TASK ITEM: Beginning with the opening line, set down each line of the material below exactly, stopping once the line with "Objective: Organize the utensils" is done.

DATASET EXTRACT:
◇ ◇ ◇ ◇
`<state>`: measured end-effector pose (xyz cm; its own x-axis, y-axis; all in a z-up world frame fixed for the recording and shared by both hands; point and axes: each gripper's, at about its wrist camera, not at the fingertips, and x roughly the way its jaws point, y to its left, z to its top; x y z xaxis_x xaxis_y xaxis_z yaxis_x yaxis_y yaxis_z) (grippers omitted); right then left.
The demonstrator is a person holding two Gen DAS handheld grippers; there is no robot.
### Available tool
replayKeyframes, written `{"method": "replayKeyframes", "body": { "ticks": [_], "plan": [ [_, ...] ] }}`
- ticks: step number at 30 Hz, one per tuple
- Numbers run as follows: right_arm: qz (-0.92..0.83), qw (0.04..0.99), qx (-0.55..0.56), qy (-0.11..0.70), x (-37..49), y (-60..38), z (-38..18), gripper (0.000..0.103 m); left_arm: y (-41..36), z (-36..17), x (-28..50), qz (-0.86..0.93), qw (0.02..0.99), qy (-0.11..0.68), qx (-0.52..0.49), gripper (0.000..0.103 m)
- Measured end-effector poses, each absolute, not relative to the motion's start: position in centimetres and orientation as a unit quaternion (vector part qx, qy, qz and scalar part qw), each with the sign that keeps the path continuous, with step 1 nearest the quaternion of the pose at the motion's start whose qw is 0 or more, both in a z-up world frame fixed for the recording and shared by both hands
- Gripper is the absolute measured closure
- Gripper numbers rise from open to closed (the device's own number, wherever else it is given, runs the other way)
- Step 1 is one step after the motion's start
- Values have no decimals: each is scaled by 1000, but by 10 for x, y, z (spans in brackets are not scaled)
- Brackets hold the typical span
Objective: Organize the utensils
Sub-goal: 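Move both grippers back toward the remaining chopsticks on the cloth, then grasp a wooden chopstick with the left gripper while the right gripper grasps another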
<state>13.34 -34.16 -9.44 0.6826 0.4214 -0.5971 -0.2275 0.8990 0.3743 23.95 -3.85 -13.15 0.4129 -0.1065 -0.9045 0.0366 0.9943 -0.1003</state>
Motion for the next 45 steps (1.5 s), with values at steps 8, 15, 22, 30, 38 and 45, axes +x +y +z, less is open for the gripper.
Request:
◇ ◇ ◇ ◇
ANSWER SECTION:
`<state>`: measured end-effector pose (xyz cm; its own x-axis, y-axis; all in a z-up world frame fixed for the recording and shared by both hands; point and axes: each gripper's, at about its wrist camera, not at the fingertips, and x roughly the way its jaws point, y to its left, z to its top; x y z xaxis_x xaxis_y xaxis_z yaxis_x yaxis_y yaxis_z) (grippers omitted); right then left.
The demonstrator is a person holding two Gen DAS handheld grippers; there is no robot.
### Available tool
replayKeyframes, written `{"method": "replayKeyframes", "body": { "ticks": [_], "plan": [ [_, ...] ] }}`
- ticks: step number at 30 Hz, one per tuple
- Numbers run as follows: right_arm: qz (-0.92..0.83), qw (0.04..0.99), qx (-0.55..0.56), qy (-0.11..0.70), x (-37..49), y (-60..38), z (-38..18), gripper (0.000..0.103 m); left_arm: y (-41..36), z (-36..17), x (-28..50), qz (-0.86..0.93), qw (0.02..0.99), qy (-0.11..0.68), qx (-0.52..0.49), gripper (0.000..0.103 m)
- Measured end-effector poses, each absolute, not relative to the motion's start: position in centimetres and orientation as a unit quaternion (vector part qx, qy, qz and scalar part qw), each with the sign that keeps the path continuous, with step 1 nearest the quaternion of the pose at the motion's start whose qw is 0 or more, both in a z-up world frame fixed for the recording and shared by both hands
- Gripper is the absolute measured closure
- Gripper numbers rise from open to closed (the device's own number, wherever else it is given, runs the other way)
- Step 1 is one step after the motion's start
- Values have no decimals: each is scaled by 1000, but by 10 for x, y, z (spans in brackets are not scaled)
- Brackets hold the typical span
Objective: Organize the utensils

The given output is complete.